This butler, serving billionaires, ensures that the most extravagant desires of his rich customers are satisfied. But, sometimes, their whims come close to the absurd, as evidenced by this anecdote to a lunch …
In the very closed world of ultra-luxury hotels and personalized service for wealthy customers, certain figures in the shadow embody discreet excellence. Jean-Jacques is one of them. Majordoma by classical training, he accompanies the greatest fortunes on the planet in their trips and their stays, taking care at every moment to make their experience an absolute parenthesis of comfort, fluidity and pleasure. “We do help with the person, we are Mr. Comfort. The goal is that we become essential,” he explains in the program Legend by Guillaume Pley.
Well beyond the standards of the five-star hotel industry, Jean-Jacques is part of the demanding tradition of French service: invisible, precise, and always three steps in front. He anticipates desires, coordinates providers, secures logistics. Whether in a villa in Cap Ferrat, a yacht moored in the Maldives or a private sequel to Aspen, nothing is left to chance. “We plan everything, we always have to have one step ahead. We arrive at a place, the logistics have been set up, we have prepared everything.” Everything is planned … “This mode of service embodies the luxury trip in its most absolute form: mobile, fluid, and perfectly orchestrated. Jean-Jacques does not only offer accommodation or a table, he composes a 360 ° experience, designed to meet without limit expectations.

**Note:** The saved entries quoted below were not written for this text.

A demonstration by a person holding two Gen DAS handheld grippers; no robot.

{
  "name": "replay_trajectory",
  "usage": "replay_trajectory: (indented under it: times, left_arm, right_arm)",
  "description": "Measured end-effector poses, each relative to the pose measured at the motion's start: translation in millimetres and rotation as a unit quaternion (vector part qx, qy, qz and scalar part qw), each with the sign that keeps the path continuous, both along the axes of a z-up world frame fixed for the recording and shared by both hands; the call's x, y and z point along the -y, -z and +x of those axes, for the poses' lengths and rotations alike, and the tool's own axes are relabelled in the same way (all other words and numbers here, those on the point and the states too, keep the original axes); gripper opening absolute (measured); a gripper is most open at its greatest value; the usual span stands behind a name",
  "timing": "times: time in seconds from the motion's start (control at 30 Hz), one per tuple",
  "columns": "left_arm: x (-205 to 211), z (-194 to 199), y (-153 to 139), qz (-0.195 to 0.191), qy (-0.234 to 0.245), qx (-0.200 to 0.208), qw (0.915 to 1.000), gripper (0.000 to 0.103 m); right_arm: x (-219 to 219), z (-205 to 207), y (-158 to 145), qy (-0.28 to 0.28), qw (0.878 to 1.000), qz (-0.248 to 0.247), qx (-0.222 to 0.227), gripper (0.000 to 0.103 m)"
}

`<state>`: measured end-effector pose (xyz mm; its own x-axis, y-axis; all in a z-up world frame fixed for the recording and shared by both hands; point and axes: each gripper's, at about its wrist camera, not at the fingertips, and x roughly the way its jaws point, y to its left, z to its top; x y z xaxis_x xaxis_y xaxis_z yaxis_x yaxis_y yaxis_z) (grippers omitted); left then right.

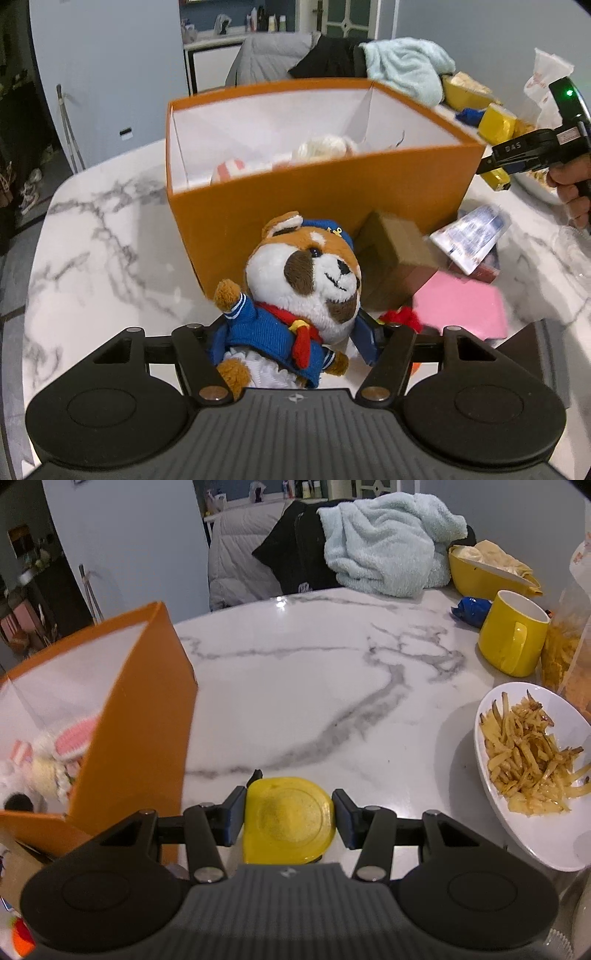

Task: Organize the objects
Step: 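Carry the dog plush and tape measure over the orange box with both tools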

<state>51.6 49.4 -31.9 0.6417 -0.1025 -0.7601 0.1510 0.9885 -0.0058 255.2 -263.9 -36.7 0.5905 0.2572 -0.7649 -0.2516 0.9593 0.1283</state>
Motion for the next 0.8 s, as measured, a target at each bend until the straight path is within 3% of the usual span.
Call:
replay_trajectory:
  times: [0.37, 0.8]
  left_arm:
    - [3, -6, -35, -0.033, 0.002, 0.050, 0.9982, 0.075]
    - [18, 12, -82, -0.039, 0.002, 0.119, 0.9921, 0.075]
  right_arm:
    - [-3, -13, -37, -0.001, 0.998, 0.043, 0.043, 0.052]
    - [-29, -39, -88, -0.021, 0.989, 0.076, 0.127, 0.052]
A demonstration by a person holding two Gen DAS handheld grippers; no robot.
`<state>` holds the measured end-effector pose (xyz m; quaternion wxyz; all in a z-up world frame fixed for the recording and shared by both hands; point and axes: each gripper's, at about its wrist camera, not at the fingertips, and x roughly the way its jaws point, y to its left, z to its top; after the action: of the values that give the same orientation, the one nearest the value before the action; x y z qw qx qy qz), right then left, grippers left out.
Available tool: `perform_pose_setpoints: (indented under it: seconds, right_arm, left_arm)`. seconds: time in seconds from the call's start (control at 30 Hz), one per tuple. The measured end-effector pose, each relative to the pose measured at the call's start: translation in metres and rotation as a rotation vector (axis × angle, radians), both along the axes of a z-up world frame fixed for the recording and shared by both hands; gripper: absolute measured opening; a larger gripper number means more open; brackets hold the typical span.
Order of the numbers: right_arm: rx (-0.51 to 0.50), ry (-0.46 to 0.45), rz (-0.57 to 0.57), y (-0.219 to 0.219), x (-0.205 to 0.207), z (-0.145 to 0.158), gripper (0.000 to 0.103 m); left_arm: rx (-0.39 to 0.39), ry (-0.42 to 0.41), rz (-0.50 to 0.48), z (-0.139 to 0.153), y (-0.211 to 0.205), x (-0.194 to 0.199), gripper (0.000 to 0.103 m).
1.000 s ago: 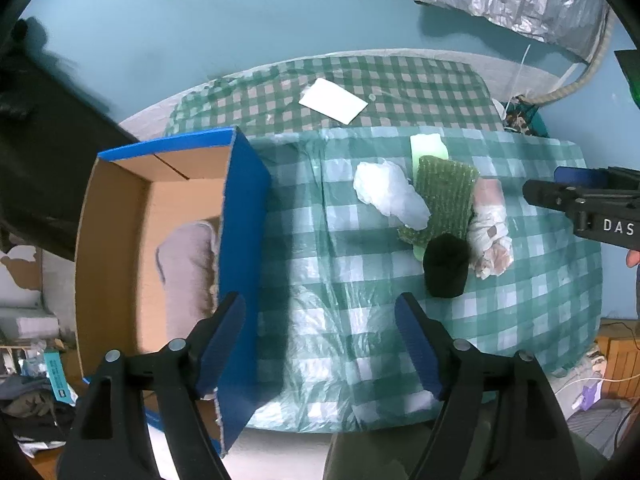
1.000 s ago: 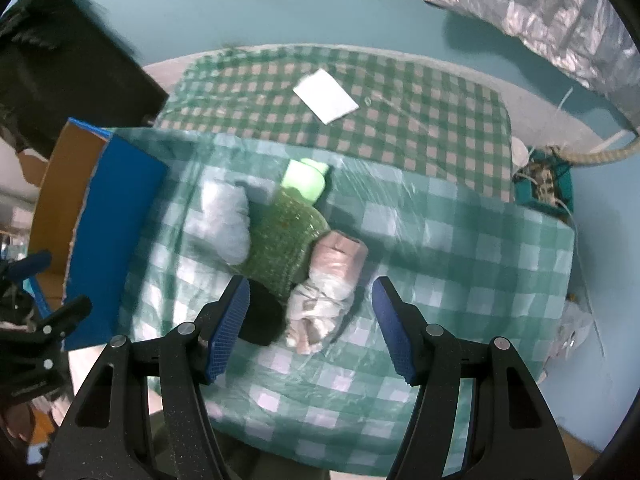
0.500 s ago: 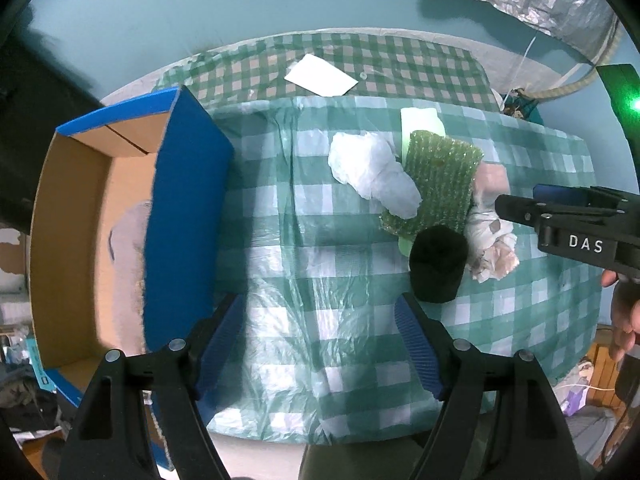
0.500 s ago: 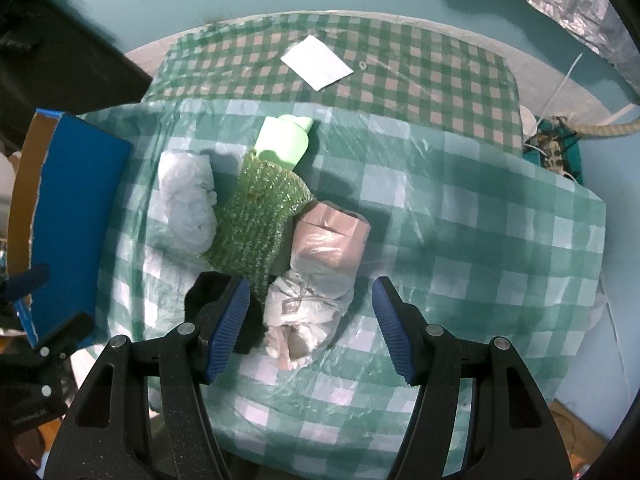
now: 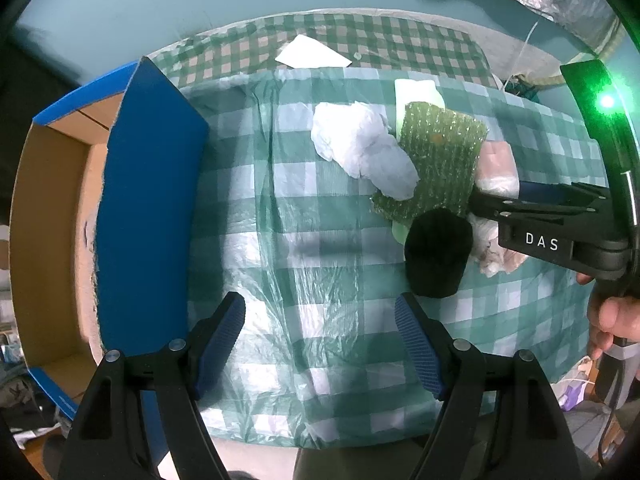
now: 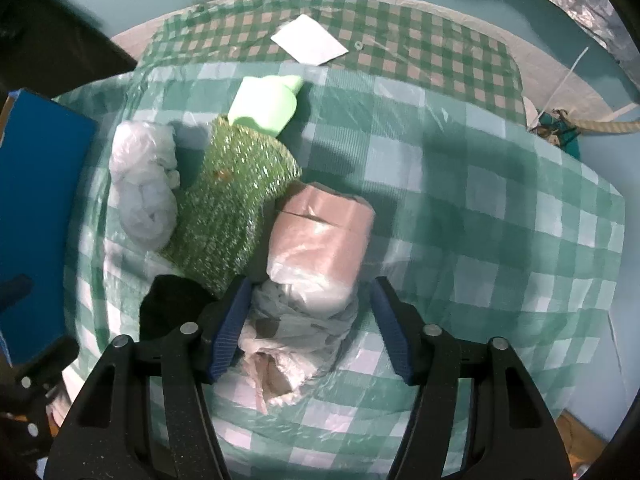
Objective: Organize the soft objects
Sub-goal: 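Move both tools back over the remaining items on the tablecloth, then grasp the black knit item with the left gripper while the right gripper grasps the pink-and-white bundle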
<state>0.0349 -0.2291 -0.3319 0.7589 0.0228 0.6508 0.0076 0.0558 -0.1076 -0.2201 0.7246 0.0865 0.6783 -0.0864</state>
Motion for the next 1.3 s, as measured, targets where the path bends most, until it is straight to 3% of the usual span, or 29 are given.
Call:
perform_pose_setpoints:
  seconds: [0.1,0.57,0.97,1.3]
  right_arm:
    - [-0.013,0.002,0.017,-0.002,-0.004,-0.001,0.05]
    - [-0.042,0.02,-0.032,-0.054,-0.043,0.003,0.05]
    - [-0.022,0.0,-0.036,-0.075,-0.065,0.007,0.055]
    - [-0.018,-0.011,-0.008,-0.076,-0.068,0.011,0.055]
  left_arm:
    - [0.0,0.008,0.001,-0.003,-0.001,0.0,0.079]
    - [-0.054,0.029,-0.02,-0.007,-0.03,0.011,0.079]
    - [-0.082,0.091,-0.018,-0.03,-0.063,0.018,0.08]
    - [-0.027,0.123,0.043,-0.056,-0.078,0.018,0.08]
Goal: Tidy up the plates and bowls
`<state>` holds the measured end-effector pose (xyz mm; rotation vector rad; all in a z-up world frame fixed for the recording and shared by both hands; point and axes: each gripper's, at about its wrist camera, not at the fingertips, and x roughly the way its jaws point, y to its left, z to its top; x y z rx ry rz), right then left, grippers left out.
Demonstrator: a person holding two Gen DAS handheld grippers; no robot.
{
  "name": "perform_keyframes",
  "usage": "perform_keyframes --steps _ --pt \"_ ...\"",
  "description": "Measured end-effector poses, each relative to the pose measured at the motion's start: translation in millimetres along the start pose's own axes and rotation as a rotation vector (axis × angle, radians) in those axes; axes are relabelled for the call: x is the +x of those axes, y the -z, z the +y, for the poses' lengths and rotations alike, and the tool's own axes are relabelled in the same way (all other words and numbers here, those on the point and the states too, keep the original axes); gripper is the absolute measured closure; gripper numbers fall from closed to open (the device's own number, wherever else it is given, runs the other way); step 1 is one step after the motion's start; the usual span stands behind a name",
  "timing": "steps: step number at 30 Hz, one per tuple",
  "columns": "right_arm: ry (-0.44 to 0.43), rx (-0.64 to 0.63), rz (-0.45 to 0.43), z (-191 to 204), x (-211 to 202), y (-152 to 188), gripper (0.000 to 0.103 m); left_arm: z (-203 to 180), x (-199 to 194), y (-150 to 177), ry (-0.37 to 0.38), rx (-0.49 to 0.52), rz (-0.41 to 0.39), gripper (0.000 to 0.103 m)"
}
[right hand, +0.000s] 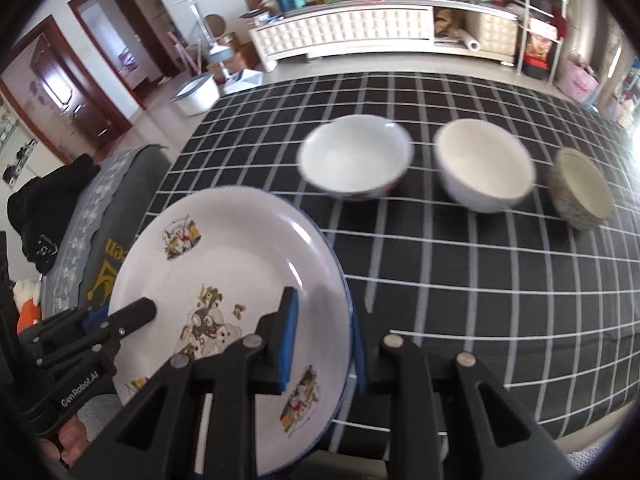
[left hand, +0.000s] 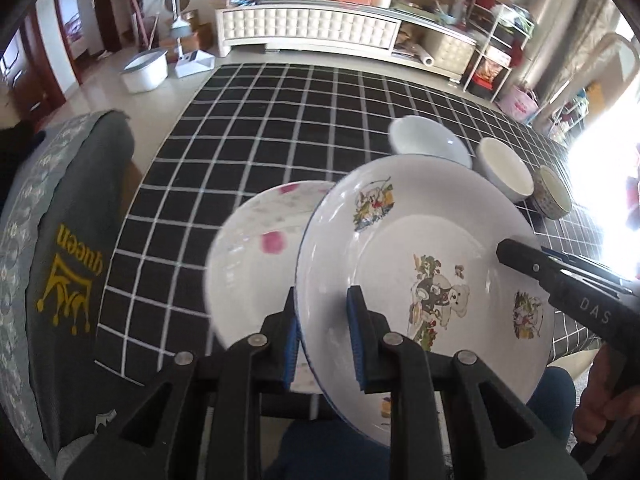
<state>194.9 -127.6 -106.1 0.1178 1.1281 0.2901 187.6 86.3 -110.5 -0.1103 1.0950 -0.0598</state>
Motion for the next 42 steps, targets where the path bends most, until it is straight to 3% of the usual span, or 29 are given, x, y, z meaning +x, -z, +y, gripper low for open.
perform_keyframes --steps 14,32,42 --pt "0.025 -0.021 0.083 60 52 9 0.074 70 34 13 0.020 -0.081 0.071 0.083" --pt "0.014 -0.035 0.131 54 82 2 0.078 61 50 -9 -0.094 -0.021 0.057 0.083" --pt "0.031 -0.049 0.118 53 77 -4 0.078 65 57 -15 -0.067 -0.043 0.059 0.082"
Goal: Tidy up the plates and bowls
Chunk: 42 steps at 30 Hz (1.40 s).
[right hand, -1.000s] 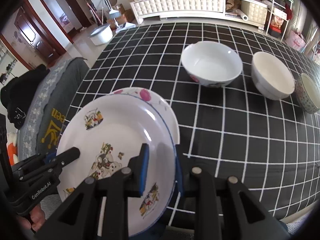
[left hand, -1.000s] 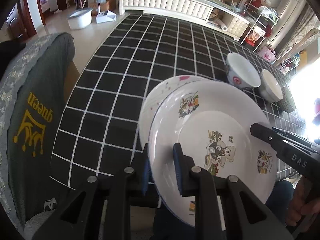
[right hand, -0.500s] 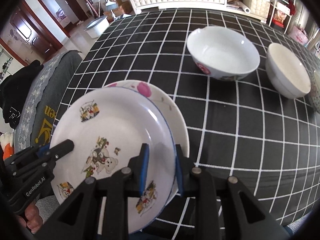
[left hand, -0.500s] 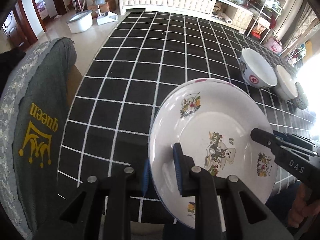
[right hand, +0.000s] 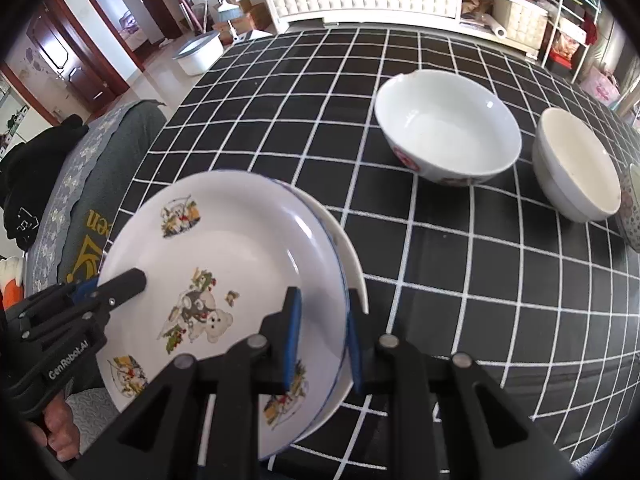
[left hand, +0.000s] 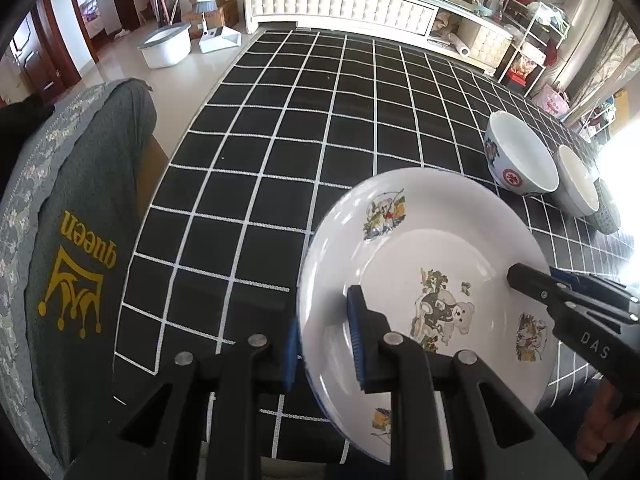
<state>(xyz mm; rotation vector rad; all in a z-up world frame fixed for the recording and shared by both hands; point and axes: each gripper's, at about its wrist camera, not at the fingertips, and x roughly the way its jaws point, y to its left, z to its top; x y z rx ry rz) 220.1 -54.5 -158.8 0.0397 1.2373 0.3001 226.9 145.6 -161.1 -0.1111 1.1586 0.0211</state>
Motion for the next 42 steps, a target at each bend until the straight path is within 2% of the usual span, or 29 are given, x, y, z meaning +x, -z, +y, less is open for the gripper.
perform_keyframes --steps 3,10,21,25,29,31,33,38,40,42 --pt "0.005 -0.001 -0.001 1 0 -1 0.078 0 1 1 -0.005 0.003 -0.002 0.082" --pt "-0.002 0.002 0.028 4 7 2 0.078 6 13 8 -0.002 -0.016 0.046 0.081" --pt "-0.021 0.019 0.030 1 7 6 0.077 3 9 12 -0.005 -0.004 0.046 0.081" --pt "0.004 0.001 0.032 5 3 10 0.077 -2 7 16 -0.032 0.023 0.048 0.080" --pt "-0.046 0.038 0.033 0 2 11 0.066 -4 7 19 -0.034 0.037 0.050 0.079" --pt "-0.104 0.087 0.050 -6 3 9 0.059 -3 7 18 -0.015 0.031 0.059 0.073" --pt "-0.130 0.116 0.058 -8 3 8 0.056 -2 7 17 -0.003 0.019 0.061 0.072" --pt "-0.130 0.098 0.064 -4 3 6 0.047 -3 7 15 -0.005 0.011 0.055 0.072" --pt "-0.097 0.043 0.057 5 3 6 0.044 -3 5 14 -0.004 0.008 0.051 0.072" --pt "-0.065 0.004 0.051 12 1 7 0.042 -3 0 14 -0.005 0.012 0.032 0.067"
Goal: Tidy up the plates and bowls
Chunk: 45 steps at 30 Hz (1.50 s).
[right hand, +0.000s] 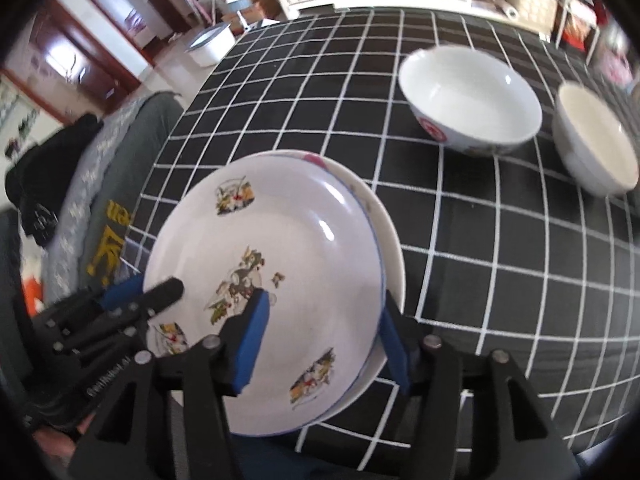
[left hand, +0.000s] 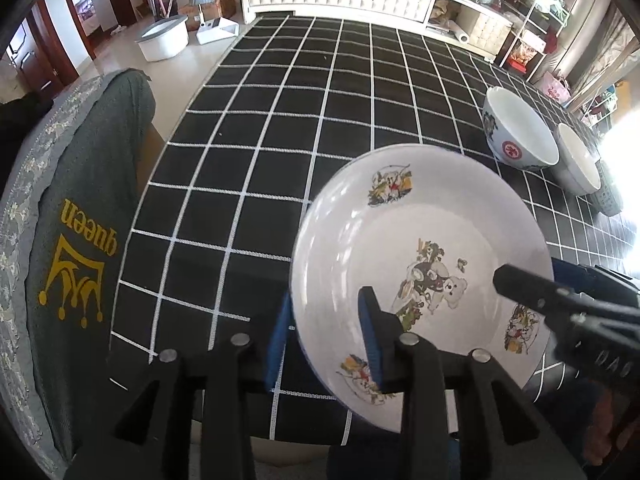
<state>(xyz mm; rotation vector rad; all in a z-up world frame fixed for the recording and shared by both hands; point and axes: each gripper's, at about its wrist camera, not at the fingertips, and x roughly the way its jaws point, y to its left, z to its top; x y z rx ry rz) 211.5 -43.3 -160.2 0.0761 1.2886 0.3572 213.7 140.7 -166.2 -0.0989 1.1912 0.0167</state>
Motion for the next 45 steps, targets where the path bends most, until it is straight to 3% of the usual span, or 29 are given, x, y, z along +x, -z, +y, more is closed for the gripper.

“It’s the unexpected every day, we have no limit,” he says. Every moment must be unique. Each situation, controlled. This level of service, inspired by the greatest palaces, is also that of private residences, jets, confidential pensions. And sometimes it gives rise to surreal scenes. In Ibiza, during a lunch in a renowned beach restaurant, the addition quickly reaches peaks: “We are at 30,000, 40,000 euros of addition quickly”.
However, it was the very logic of the gesture that surprised Jean-Jacques. “They are completely lit, they will take you 150 oysters,” he recalls. Not to taste them, but for a quirky gesture: “I want to give them freedom!” replies the customer. It was then that he began to “swing” the oysters in the sea. A gesture as absurd as it is insufficient, especially when we understand the situation: “they were open in the crushed ice set”, therefore already condemned as the butler said … “Sometimes it goes too far”, he admits. But in this world where the budget is never a constraint, each whim becomes reality. “They are like us. They like to mess around, they like to have fun,” he said. The difference? The level of means. “We, there are times when we hold back. We do: ‘Oulah this one, she will cost dear my c*nnerie’. They, there is always one who will add behind, it never stops.”
This testimony lifts the veil on an unknown facet of the high -end trip: that where the service does not follow, but precedes. Where each trip becomes an extreme comfort staging. Where the staff are not simply trained, but choreographed.